Purification and antiserum preparation of Celery mosaic potyvirus, and study its molecular properties

Abstract

CeMV was propagated in Datura, and purified by grinding the infected leaves in phosphate buffer 0.05 M containing 0.01 M EDTA, 0.05% DIECA, pH 8. The extract was clarified by mixture of chloroform-butanol (1:1) 25%. The virus was precipitated by PEG 20000 at 4% with 0.3 M NaCl and collected by centrifugation at 10000 rpm. for 1 hr. The absorption ratio at 260/280 nm for the purified virus was found to be 1.22 which indicate rhod shaped particles. 2.77 mg/100g leaves of purified virus was obtained. Antiserum to CeMV was obtained by 4 injections each of 0.5 mg/ml purified virus. The first three injections were intramuscularly emulsified with an equal volume of incomplete fruend’s adjuvant at interval of 7 days. The fourth booster injection intravenously 2 weeks of the 3rd one.
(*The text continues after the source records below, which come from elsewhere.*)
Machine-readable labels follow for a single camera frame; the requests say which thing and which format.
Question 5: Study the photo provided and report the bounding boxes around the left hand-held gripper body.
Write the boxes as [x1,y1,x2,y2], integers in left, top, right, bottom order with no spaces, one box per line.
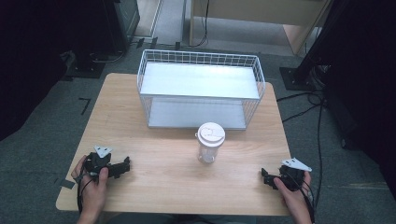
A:
[83,145,114,179]

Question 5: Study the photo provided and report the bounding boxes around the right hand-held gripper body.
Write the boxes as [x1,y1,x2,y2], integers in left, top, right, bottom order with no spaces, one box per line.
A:
[277,157,313,192]

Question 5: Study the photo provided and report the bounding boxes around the clear cup with white lid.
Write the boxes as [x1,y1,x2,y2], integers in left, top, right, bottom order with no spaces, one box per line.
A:
[194,121,227,165]

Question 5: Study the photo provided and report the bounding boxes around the white wire shelf rack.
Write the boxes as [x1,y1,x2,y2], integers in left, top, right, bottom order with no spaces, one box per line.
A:
[136,49,267,132]

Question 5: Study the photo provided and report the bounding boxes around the person's right hand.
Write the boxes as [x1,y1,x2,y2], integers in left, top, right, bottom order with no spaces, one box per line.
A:
[273,170,313,217]

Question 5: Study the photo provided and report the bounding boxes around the person's left hand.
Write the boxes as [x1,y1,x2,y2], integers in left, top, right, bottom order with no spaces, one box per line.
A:
[71,154,110,217]

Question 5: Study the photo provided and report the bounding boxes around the grey tape strip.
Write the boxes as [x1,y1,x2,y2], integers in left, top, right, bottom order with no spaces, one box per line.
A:
[60,178,77,190]

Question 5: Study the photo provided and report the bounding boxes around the black equipment stand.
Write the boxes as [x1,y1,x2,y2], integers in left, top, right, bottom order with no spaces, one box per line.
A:
[61,0,141,79]

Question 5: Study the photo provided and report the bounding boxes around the black curtain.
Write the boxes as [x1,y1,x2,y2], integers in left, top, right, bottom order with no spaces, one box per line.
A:
[0,0,78,143]
[295,0,396,200]

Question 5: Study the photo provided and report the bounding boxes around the light wooden cabinet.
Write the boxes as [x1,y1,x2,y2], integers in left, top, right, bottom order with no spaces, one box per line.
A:
[189,0,332,57]

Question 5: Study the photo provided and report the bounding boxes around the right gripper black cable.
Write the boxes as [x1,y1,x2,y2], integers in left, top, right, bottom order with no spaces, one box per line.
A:
[289,173,316,224]

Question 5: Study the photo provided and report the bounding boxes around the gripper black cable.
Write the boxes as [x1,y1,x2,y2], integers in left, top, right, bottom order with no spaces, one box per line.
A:
[76,173,95,216]
[289,173,316,224]

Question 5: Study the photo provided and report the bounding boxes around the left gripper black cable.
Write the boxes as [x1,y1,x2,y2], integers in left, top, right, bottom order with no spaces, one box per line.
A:
[76,173,95,216]

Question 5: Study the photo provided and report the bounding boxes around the black floor cable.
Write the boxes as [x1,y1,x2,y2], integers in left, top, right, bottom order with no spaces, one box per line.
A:
[276,89,327,209]

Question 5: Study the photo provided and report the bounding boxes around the black stand base plate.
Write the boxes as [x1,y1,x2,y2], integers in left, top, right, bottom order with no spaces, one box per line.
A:
[278,66,318,92]

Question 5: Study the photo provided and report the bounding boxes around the hanging black cable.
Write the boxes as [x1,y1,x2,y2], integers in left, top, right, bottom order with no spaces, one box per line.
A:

Blood was collected through ear marginal vein one week after the last injection with titer of 1/1024. An agglutination was appeared between CeMV antiserum with samples of purified virus and extract from CeMV-infected Datura. Band of 33.5 kd was visualized on 10% polyacrylamide gel when a sample of purified virus analyzed by electrophoresis. This band was absent in extract from healthy plants submitted to the same steps of virus purification.